4.根据权利要求2或3所述用于RNA恒温扩增检测克罗诺杆菌属的试剂盒，其特征在于，所述试剂盒中包括以下试剂组成：

(1)裂解液：10％Triton X-100，4.5～5mol/L异硫氰酸胍，10mmol/L Tris HCI，pH8.0；

(2)核酸提取液：40～200mM EDTA，50～500mg/L磁珠，1～50μΜ捕获探针；

(3)洗涤液：2～2.5mmol/L NaCl，4.5～5mol/L异硫氰酸胍，10mmol/L Tris HCI，pH8.0，10％SDS；

(4)反应液：10mmol/L Tris HCI，40mmol/L MgCl₂，0.5～5mM dNTPs，1～10mM NTPs，2.5～2.7mmol/L KCl，10mmol/L Na₂HPO₄，2mmol/L KH₂PO₄；

(5)检测液：5～15pmol/L上游引物CS nT7，5～15pmol/L下游引物CS T7，5～10pmol/LCS荧光探针，1mmol/L Tris-HCl pH8.0，1mmol/L EDTA，DEPC水；

(6)酶液：500～1000U/反应M-mLV反转录酶、500～1500U/反应T7RNA聚合酶，1mmol/LTris-HCl pH8.0，2.5～2.7mmol/L KCl，1mmol/L EDTA，10％BSA；

(7)阳性对照：克罗诺杆菌属菌液；

(8)阴性对照：生理盐水。

5.一种非诊断目的的克罗诺杆菌属的检测方法，其特征在于，所述检测方法包括如下步骤：

(1)提取待检样品中的菌体RNA；

(2)利用权利要求1所述的引物探针对待检样品中的菌体RNA进行RNA恒温扩增，记录待检样品反应的ct值，根据ct值判定是否含有克罗诺杆菌属菌体RNA：FAM通道：ct≤55的样本为阳性；55＜ct＜60的样本建议重新检测，复检结果FAM通道：ct＜60的样本为阳性；

FAM通道ct无数值或为60的样本为阴性。

6.根据权利要求5所述的非诊断目的的克罗诺杆菌属的检测方法，其特征在于，所述待检样品为婴幼儿配方食品。
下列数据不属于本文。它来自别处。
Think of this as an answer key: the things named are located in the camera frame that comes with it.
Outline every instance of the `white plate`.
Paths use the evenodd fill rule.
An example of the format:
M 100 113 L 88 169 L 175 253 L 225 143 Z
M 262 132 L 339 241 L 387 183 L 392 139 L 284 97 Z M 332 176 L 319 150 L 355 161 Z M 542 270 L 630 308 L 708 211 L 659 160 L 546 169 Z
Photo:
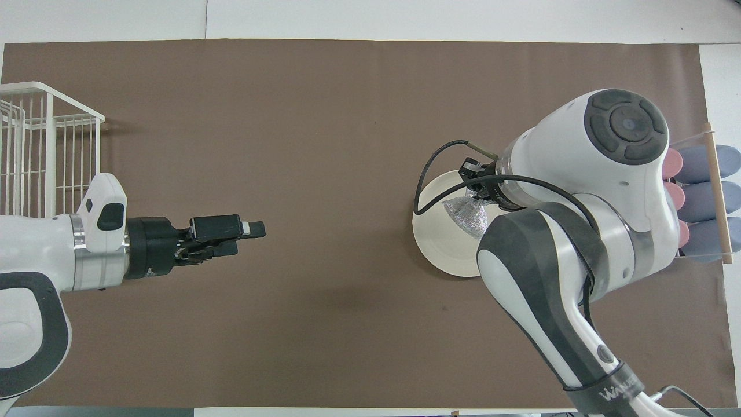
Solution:
M 438 194 L 461 182 L 458 171 L 440 175 L 422 190 L 419 207 L 424 207 Z M 458 277 L 476 277 L 479 275 L 479 267 L 476 264 L 479 241 L 461 230 L 442 206 L 443 201 L 464 195 L 465 188 L 442 199 L 421 216 L 412 214 L 412 231 L 419 250 L 438 269 Z M 489 223 L 495 217 L 507 213 L 496 204 L 490 204 L 484 207 L 484 210 Z

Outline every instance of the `blue foam roller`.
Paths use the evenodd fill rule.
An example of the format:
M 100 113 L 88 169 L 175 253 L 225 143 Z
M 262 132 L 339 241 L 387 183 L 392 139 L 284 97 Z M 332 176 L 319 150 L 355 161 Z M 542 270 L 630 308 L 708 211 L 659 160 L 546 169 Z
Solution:
M 741 151 L 733 146 L 715 145 L 718 153 L 718 165 L 720 177 L 736 174 L 741 169 Z M 691 146 L 680 149 L 683 164 L 682 170 L 674 177 L 684 184 L 697 184 L 710 181 L 710 168 L 708 167 L 708 154 L 704 145 Z
M 712 262 L 721 258 L 718 219 L 690 225 L 690 240 L 682 246 L 682 252 L 697 262 Z M 741 217 L 728 218 L 728 230 L 731 234 L 731 250 L 741 249 Z
M 741 209 L 741 185 L 722 181 L 725 196 L 725 213 Z M 704 222 L 715 218 L 713 186 L 710 182 L 690 184 L 682 187 L 685 192 L 685 205 L 677 210 L 677 215 L 687 223 Z

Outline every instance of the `pink foam roller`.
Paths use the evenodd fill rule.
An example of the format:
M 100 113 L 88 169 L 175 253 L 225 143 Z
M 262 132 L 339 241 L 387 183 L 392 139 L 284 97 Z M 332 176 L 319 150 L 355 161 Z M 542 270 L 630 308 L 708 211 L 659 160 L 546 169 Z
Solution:
M 677 149 L 669 148 L 661 166 L 661 176 L 664 180 L 674 177 L 682 170 L 684 160 Z
M 671 197 L 671 201 L 674 202 L 675 209 L 679 210 L 685 205 L 685 192 L 682 190 L 682 187 L 664 181 L 664 188 L 666 188 L 666 191 L 669 191 L 669 197 Z
M 679 221 L 679 247 L 686 245 L 690 240 L 690 228 L 687 227 L 687 223 Z

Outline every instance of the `white wire rack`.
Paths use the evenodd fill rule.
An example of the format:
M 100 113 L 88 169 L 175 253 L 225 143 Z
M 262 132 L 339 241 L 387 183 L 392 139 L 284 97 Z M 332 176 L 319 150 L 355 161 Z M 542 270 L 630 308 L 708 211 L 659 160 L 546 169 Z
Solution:
M 0 85 L 0 215 L 74 212 L 100 172 L 104 121 L 46 84 Z

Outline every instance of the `white robotic arm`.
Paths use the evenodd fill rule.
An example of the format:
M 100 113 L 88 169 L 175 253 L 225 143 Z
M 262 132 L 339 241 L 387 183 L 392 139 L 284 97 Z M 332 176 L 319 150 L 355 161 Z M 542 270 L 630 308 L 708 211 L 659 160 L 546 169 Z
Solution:
M 164 217 L 126 218 L 126 194 L 98 174 L 75 214 L 0 216 L 0 416 L 62 364 L 71 328 L 62 292 L 118 286 L 237 253 L 236 241 L 265 236 L 236 214 L 194 217 L 175 229 Z
M 526 131 L 495 162 L 467 159 L 464 183 L 444 193 L 467 186 L 512 211 L 484 233 L 479 272 L 590 416 L 678 416 L 643 392 L 579 311 L 584 302 L 588 315 L 589 301 L 674 259 L 677 213 L 661 178 L 667 148 L 666 122 L 651 102 L 624 90 L 593 91 Z
7.根据权利要求5所述的非诊断目的的克罗诺杆菌属的检测方法，其特征在于，所述扩增反应体系为：5～15pmol上游引物CS nT7，5～15pmol下游引物CS T7，5～10pmolCS荧光探针，10～40mM MgCl₂，0.5～5mM dNTPs，1～10mM NTPs，500～1500U T7RNA聚合酶，500～1000U M-mLV反转录酶。

8.根据权利要求5所述的非诊断目的的克罗诺杆菌属的检测方法，其特征在于，所述扩增反应条件为荧光PCR仪中42℃±0.1℃反应40～60min。

9.一种非诊断目的的克罗诺杆菌属的检测方法，其特征在于，由权利要求3或4所述的试剂盒进行检测，具体操作方法包括：

(1)用所述裂解液裂解待测样品中的菌体，得到含有菌体核酸的溶液；

(2)向步骤(1)的所述溶液中加入所述核酸提取液，使磁珠上的捕获探针与靶标RNA结合，用所述洗涤液洗涤，除去未与磁珠结合的核酸，得到菌体RNA；

(3)将步骤(2)提取得到的菌体RNA加入由所述反应液和所述检测液组成的扩增反应液中，在60℃±0.1℃下温育8～12min后，再在42℃±0.1℃下温育4～6min，然后加入含有

T7RNA聚合酶和M-mLV反转录酶的酶液，由此开始在42℃±0.1℃下反应40～60min，用检测仪同步记录荧光信号的变化；

(4)根据荧光信号产生的时间和强度，参照阳性对照和阴性对照结果对待测样品进行检测及判定；所述判定方法为：检测结果为阳性，则样品中有克罗诺杆菌属活菌，阴性则样品中没有克罗诺杆菌属活菌。